(Exercise aim): Your answer must be the full listing below, repeated exactly.

** Information shown follows **

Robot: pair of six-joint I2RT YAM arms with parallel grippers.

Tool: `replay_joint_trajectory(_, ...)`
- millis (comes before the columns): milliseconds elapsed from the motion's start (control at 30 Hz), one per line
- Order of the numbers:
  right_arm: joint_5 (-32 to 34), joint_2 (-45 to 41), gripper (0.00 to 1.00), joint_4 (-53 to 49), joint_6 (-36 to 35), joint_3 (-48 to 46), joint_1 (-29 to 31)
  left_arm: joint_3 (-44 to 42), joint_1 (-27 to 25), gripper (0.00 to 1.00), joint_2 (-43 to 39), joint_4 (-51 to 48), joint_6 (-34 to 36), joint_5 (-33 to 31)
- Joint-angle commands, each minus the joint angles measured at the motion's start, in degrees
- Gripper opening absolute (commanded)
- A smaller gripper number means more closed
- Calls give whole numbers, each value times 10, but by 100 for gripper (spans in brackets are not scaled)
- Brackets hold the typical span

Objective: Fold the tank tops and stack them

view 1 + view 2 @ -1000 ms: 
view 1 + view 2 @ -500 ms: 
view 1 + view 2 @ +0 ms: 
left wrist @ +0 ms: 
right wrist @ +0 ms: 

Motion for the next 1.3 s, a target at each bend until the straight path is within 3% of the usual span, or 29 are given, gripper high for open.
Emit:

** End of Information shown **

(Answer space):
Robot: pair of six-joint I2RT YAM arms with parallel grippers.

Tool: `replay_joint_trajectory(_, ...)`
- millis (comes before the columns): milliseconds elapsed from the motion's start (control at 30 Hz), one per line
- Order of the numbers:
  right_arm: joint_5 (-32 to 34), joint_2 (-45 to 41), gripper (0.00 to 1.00), joint_4 (-53 to 49), joint_6 (-36 to 35), joint_3 (-48 to 46), joint_1 (-29 to 31)
  left_arm: joint_3 (-44 to 42), joint_1 (-27 to 25), gripper (0.00 to 1.00), joint_2 (-43 to 39), joint_4 (-51 to 48), joint_6 (-34 to 36), joint_5 (-33 to 31)
- Joint-angle commands, each minus the joint angles measured at the motion's start, in degrees
- Gripper opening absolute (commanded)
- A smaller gripper number means more closed
- Calls give whole numbers, each value times 10, but by 100 for gripper (spans in brackets are not scaled)
- Brackets hold the typical span

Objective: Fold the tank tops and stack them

view 1 + view 2 @ -1000 ms: 
view 1 + view 2 @ -500 ms: 
view 1 + view 2 @ +0 ms: 
left wrist @ +0 ms: 
right wrist @ +0 ms: 

Motion for the next 1.3 s, a target at each bend until the straight path is within 3% of the usual span, or 29 are given, gripper high for open.
Emit:

The response above is complete.